[Data records]
==================================================
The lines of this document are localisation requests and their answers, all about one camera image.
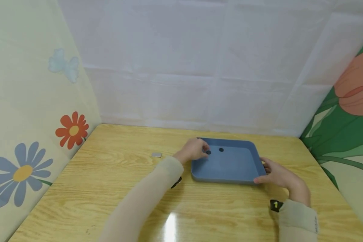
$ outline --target flower illustration
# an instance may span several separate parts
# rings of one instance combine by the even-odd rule
[[[67,148],[71,150],[74,147],[74,144],[77,145],[82,144],[82,139],[87,136],[87,129],[89,125],[86,123],[85,116],[83,114],[80,115],[78,119],[78,112],[73,112],[72,120],[69,115],[64,115],[61,118],[61,123],[64,128],[58,128],[55,130],[55,134],[57,137],[63,137],[60,141],[60,146],[63,147],[67,140]]]
[[[342,109],[363,116],[363,53],[352,60],[334,87]]]
[[[39,191],[42,188],[42,183],[51,185],[48,181],[34,178],[34,176],[45,178],[51,175],[50,171],[42,169],[50,166],[52,159],[48,159],[39,165],[46,150],[41,149],[37,152],[38,148],[39,143],[33,142],[27,153],[26,145],[24,143],[18,144],[14,149],[14,154],[19,167],[8,159],[0,157],[0,171],[7,172],[0,174],[0,207],[8,204],[15,189],[14,204],[16,207],[20,207],[26,197],[26,183],[34,191]]]

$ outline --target yellow flower center
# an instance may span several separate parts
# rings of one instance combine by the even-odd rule
[[[78,131],[79,131],[79,127],[77,125],[74,125],[73,127],[70,128],[69,134],[71,136],[74,136],[78,133]]]
[[[32,167],[30,165],[22,166],[21,168],[17,169],[13,174],[13,180],[16,182],[21,182],[27,179],[32,173]]]

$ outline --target wooden table
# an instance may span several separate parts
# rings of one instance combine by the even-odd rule
[[[363,224],[298,138],[163,128],[99,125],[42,197],[10,242],[96,241],[119,201],[159,162],[152,152],[175,153],[190,137],[250,140],[261,156],[297,173],[312,191],[319,241],[361,241]],[[275,241],[275,186],[198,183],[190,164],[144,225],[140,241]]]

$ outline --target blue tray
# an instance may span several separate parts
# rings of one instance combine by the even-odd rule
[[[255,185],[253,179],[266,175],[255,145],[245,140],[202,138],[210,146],[208,158],[192,161],[195,181]]]

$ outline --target sleeve
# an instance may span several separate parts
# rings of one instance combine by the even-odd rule
[[[292,200],[284,202],[279,211],[280,242],[315,242],[318,232],[316,211]]]
[[[183,171],[183,166],[176,158],[168,156],[163,159],[118,204],[98,241],[137,241],[144,222]]]

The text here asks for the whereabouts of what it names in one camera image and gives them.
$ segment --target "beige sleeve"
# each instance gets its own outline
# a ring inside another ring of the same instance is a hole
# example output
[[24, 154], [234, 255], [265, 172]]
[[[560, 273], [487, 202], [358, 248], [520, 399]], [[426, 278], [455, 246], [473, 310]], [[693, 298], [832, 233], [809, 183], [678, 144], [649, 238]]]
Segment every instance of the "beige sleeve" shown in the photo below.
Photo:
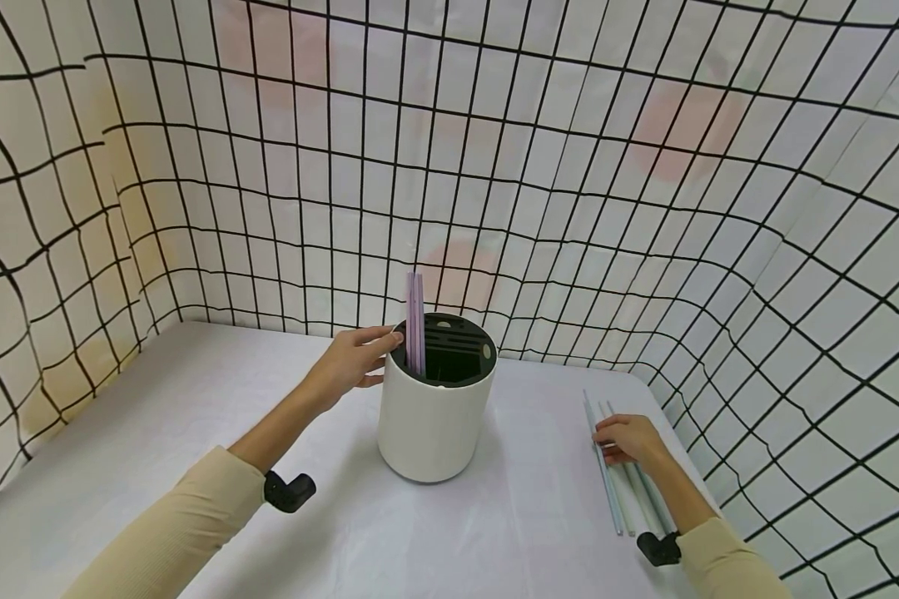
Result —
[[264, 475], [216, 447], [114, 538], [63, 599], [177, 597], [264, 503]]
[[702, 599], [792, 599], [769, 563], [720, 517], [676, 537], [683, 570]]

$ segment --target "right hand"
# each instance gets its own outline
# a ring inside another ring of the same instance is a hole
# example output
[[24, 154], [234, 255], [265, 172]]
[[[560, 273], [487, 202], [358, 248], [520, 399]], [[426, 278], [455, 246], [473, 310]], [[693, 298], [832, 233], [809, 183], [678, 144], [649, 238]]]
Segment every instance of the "right hand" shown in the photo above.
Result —
[[608, 465], [640, 462], [655, 468], [671, 459], [666, 443], [649, 418], [635, 414], [615, 414], [596, 424], [593, 441], [603, 448]]
[[370, 373], [384, 367], [386, 354], [400, 343], [403, 334], [393, 327], [343, 330], [316, 360], [297, 390], [316, 398], [319, 411], [325, 412], [350, 389], [382, 383], [382, 374]]

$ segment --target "white table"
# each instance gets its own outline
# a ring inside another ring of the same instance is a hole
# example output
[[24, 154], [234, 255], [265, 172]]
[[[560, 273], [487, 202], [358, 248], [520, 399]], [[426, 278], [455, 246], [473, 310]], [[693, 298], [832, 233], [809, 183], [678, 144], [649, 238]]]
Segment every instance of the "white table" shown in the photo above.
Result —
[[[1, 493], [0, 599], [59, 597], [328, 344], [200, 323], [160, 335]], [[652, 568], [631, 537], [615, 535], [583, 386], [647, 414], [689, 465], [631, 374], [504, 359], [473, 462], [448, 482], [417, 485], [376, 449], [379, 390], [355, 390], [275, 468], [287, 480], [309, 473], [316, 495], [295, 515], [264, 506], [184, 597], [693, 597], [681, 569]]]

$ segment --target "black wrist strap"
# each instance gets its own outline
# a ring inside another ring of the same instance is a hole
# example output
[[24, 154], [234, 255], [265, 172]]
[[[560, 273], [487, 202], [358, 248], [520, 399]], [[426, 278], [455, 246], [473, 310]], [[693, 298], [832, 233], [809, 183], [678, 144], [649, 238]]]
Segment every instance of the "black wrist strap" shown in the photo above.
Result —
[[678, 536], [678, 532], [669, 533], [660, 540], [656, 535], [645, 532], [639, 535], [635, 544], [639, 547], [639, 551], [643, 551], [643, 555], [653, 566], [672, 566], [674, 563], [679, 563], [683, 557], [682, 551], [679, 551], [679, 546], [676, 544]]
[[281, 512], [293, 513], [300, 509], [306, 499], [316, 494], [316, 483], [306, 474], [300, 474], [290, 484], [286, 484], [280, 474], [270, 471], [264, 481], [264, 499]]

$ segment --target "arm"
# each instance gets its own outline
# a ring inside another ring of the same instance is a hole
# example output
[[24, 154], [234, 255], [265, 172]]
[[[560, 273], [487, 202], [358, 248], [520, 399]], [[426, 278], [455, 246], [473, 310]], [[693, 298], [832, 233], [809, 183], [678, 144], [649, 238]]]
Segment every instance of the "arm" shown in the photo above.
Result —
[[596, 424], [593, 436], [607, 464], [640, 462], [656, 483], [676, 528], [683, 568], [700, 597], [791, 599], [769, 563], [735, 535], [679, 467], [645, 416], [618, 414]]
[[229, 450], [208, 453], [163, 498], [130, 523], [80, 574], [64, 599], [172, 599], [264, 503], [264, 473], [304, 429], [355, 386], [382, 374], [403, 336], [390, 327], [338, 334], [310, 372]]
==================================================
■ EXERCISE GOAL
Each line of the data that holds "table" should be copied.

■ YOUR RESPONSE
$ outline --target wooden table
$ segment --target "white table"
Segment every instance of the "white table" shown in the photo above.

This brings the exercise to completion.